Book Title: She Who Became the Sun
Author: Shelley Parker-Chan
Series: The Radiant Emperor #1
Date Started: January 17th 2021
Date Completed: January 29th 2021
Genres: Historical, Fantasy
Quality Rating: Four Stars
Enjoyment Rating: Four Star
Final Rating: Four Stars
Review:
◆ Thanks to NetGalley for this eBook copy for review ◆
She Who Became The Sun was a massively anticipated book for me this year, and I'm so glad I got to read it early. It was ultimately pretty dense; a sprawling epic that moves a bit too fast to appreciate, but I did enjoy turning the pages.
The last 10% of this book was actually fantastic, but everything else had been constructed to make those final events (and moral points) happen, rather than an organic story coming to fruition. In general, there were a lot of things that were great in principle, or when they actually happened, but only from some angles: the characters all had different morals, values and tactics, but their dialogue all read exactly the same. And the fantastical element with the ghosts and elemental magic was really cool - but obsolete for much of the story.
In many ways, what I believe will draw many people to this book is its representation and point of view. And wow, it was so nice to see such varying and fluid sexuality, and without it having to be a character trait; it was the character's identity, wrapped up along with their own individual desire and goals layered on top. But I did also note it felt like it was written for a man in the way that all the feminist things were over-explained. You can tell Parker-Chan has a political background because there's a lot of providing excess evidence and analysis to prove a point.

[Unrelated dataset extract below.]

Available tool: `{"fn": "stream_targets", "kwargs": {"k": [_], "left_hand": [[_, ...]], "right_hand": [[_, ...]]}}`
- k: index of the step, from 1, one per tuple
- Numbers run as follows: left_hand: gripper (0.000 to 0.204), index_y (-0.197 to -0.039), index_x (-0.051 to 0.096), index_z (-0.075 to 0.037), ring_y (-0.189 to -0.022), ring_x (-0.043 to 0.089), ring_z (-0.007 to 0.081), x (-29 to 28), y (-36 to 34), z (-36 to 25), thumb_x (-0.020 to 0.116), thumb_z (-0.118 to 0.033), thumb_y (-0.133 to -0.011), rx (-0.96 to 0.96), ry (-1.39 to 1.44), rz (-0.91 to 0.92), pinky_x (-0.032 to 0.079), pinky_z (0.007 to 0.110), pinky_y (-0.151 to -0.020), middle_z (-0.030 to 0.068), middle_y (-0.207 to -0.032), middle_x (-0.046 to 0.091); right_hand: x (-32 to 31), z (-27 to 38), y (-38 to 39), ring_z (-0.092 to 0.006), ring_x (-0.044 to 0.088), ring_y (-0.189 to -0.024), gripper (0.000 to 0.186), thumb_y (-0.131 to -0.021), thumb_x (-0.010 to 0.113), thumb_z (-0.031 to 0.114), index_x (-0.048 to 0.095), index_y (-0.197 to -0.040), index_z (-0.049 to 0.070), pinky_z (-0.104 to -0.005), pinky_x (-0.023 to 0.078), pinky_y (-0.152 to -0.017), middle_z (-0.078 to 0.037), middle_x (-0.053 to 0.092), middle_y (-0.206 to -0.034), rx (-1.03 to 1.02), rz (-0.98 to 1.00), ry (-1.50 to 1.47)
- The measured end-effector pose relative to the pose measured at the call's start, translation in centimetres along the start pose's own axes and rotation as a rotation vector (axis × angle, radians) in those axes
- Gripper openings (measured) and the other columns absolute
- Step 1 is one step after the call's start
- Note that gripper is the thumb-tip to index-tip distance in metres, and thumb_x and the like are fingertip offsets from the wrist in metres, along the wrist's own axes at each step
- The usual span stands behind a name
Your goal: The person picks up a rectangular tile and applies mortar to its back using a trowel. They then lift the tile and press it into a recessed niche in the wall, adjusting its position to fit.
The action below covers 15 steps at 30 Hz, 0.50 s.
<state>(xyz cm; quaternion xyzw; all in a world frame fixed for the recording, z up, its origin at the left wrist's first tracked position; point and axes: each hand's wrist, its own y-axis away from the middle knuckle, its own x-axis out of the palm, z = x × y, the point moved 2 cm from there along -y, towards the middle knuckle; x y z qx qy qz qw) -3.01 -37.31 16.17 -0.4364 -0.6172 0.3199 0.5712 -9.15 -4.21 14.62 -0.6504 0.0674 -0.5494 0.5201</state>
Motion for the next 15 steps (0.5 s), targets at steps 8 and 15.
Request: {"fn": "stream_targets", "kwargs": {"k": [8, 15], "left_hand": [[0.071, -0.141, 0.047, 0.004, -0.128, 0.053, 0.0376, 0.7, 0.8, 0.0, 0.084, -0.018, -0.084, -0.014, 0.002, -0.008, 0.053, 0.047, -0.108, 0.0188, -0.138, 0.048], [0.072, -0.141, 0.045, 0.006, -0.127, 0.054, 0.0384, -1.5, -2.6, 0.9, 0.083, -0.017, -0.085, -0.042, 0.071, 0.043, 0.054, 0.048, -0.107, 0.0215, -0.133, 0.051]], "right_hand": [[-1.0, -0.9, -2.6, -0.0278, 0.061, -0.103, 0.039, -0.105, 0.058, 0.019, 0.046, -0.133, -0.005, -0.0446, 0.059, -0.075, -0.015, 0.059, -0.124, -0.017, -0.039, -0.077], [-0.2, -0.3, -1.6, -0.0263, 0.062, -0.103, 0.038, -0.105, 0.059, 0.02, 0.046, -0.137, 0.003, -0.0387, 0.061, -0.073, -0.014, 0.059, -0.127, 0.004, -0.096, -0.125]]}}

This book was enjoyable to read, but it didn't have enough of a humanising edge to the characters to make me root for them when they did terrible things. At the end of the day, even though you know their origins, they're all horrible, manipulative people that always seemed like horrible, manipulative people. It made me think of R.F. Kuang's The Poppy War, not just for its Chinese historical inspiration, but also it's very questionable protagonist. But I felt much less empathy for Zhu here, and it made a massive difference to the story.
This is a good example of why I don't like blurbs that compare books to other stories. Yes, it's easy to draw comparisons to Mulan, Avatar: The Last Airbender, The Song of Achilles; and sure, they're not bad comparisons. But none of them are really good parallels to the essence of this story, and it creates an expectation in the reader that can't be met and sells this new story sort of itself.